Different Cryptocurrencies Explained
Before we take it on to dwell on the main topic of the differences between cryptocurrencies, it is appropriate that we take you through a short description of the many cryptos that are available over the internet. Note that this review mainly touches on large-cap currencies, otherwise described as the more prominent cryptocurrencies.
Now, there are three main classifications of crypto, and these are given as:
This is the pioneer cryptocurrency, launched some 12 years ago.
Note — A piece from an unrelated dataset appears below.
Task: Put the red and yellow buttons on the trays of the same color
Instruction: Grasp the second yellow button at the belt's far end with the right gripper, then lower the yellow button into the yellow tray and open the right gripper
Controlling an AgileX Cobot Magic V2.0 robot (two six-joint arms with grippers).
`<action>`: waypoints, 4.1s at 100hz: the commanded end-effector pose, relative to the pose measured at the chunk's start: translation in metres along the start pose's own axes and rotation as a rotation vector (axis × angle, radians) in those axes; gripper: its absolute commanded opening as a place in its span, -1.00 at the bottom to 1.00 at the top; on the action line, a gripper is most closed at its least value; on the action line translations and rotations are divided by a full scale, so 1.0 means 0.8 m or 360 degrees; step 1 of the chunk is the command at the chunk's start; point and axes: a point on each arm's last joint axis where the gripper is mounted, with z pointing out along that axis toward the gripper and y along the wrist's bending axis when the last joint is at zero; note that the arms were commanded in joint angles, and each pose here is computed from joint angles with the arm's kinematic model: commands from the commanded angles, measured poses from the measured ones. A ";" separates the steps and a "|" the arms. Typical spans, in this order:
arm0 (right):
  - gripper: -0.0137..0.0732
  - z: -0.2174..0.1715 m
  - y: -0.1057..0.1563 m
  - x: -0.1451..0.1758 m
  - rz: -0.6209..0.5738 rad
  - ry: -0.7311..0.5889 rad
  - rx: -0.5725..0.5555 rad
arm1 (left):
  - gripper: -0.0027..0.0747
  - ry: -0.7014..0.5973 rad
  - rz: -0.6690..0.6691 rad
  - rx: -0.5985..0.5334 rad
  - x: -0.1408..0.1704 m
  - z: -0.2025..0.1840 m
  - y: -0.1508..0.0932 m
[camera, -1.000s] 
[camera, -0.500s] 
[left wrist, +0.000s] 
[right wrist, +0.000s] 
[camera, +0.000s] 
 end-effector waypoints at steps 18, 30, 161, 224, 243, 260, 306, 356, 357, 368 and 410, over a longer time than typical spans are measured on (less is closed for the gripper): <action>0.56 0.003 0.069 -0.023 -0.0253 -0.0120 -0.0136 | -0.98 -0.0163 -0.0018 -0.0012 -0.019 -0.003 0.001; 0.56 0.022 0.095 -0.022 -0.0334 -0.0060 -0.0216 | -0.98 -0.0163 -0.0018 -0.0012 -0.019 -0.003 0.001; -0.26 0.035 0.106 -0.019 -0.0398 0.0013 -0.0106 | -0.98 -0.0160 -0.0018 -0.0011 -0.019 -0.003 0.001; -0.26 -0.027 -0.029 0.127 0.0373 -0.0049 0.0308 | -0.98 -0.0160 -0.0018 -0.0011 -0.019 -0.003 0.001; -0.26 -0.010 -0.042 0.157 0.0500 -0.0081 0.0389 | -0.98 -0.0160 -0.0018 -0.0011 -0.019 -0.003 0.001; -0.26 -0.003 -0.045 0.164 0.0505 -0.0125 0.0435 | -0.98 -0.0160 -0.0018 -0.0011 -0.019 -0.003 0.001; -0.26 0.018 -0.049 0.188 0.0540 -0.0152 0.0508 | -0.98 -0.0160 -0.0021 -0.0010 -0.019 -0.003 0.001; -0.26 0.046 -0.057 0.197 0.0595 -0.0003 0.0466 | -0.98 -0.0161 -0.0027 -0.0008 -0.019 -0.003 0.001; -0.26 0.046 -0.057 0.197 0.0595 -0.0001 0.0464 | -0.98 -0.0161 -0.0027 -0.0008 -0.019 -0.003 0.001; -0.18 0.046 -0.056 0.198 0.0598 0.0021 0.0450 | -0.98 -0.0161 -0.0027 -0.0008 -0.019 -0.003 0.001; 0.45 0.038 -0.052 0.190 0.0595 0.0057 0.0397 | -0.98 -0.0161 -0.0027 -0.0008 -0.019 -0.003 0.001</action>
We classify this currency on its own simply because it was the first-ever blockchain, from which just about every other crypto network takes operational principles. In other words, BTC is the crypto of all cryptos, providing the crucial guidelines on which other developers built their own networks.
As stated before, the known ‘founder’ of the network is simply an alias. No one actually knows the true mind behind Bitcoin. After its inception, BTC experienced notable growth around 2014, then grew to massive extents in 2017, where its value capped at $20,000. As of today, a single coin is worth more than twice this amount, some $47,000.
Functionality wise, it is a P2P network, one that facilitates fully anonymous transactions. Each transaction is processed in transit over the blockchain, on the shared database, where each coin holder is given a unique private key, sued to decrypt their coins, and none else. That way, running the network becomes quite easy and very secure on both sides of each transaction.
The main comparison of cryptocurrencies is done mostly among these. As of today, the full list of active altcoins comprise thousands of different tokens. Again, most of these are simply substandard attempts at ‘upgrading Bitcoin’, where they even operate a lot like Bitcoin, only lacking in some specific areas.
However, there are some that are quite large, developed with notes taken from Bitcoin, but managing to come out very different from the pioneer. Some of these do not operate like BTC at all but are actually developed independently, using different algorithms altogether.
Good examples of currencies that are classified as altcoins include Ethereum, NEO, Bitcoin Cash, and Litecoin, just to mention a few. Ethereum is one such unique altcoin, meant to be a digital platform host, instead of a currency system like BTC. On the network, developers are given ample space to create new frameworks and even large applications.
These run on no blockchain networks. Instead, they are developed specifically for use in the so-called Decentralised Applications, otherwise known as dApps. They are used as native app currencies, generally favored for the advantages that come with using them, the likes of special rewards, discounts, and so on. They have some value, though relatively low, and can be used for mark-up exchanges.
Instead of running analytics on individuals like the difference between Bitcoin and Ripple, one can simply generalize their comparisons to the above-mentioned classifications. That said, the major differences are seen between dApp tokens and altcoins, where the tokens are not their own blockchains.
Instead, they ride on other networks. Again, altcoins are of a higher value than tokens, where the Ether is a good example, valued at some $3,000. Now, Bitcoin’s main distinctions from all of these are as follows:
- Unmatched security
- Market capitalisation at $47,000 per coin
That said, some altcoins are seen to be faster than BTC, as well as to be more stable than BTC, always fluctuating. Some altcoins, like Ripple, are not decentralized.
Cryptocurrencies are virtually limitless, literally, where more and more networks are developed each day. The main differences in cryptocurrencies are seen to be in service capabilities, security, and market prices. Other than that, the basic principles of crypto trade are more or less the same.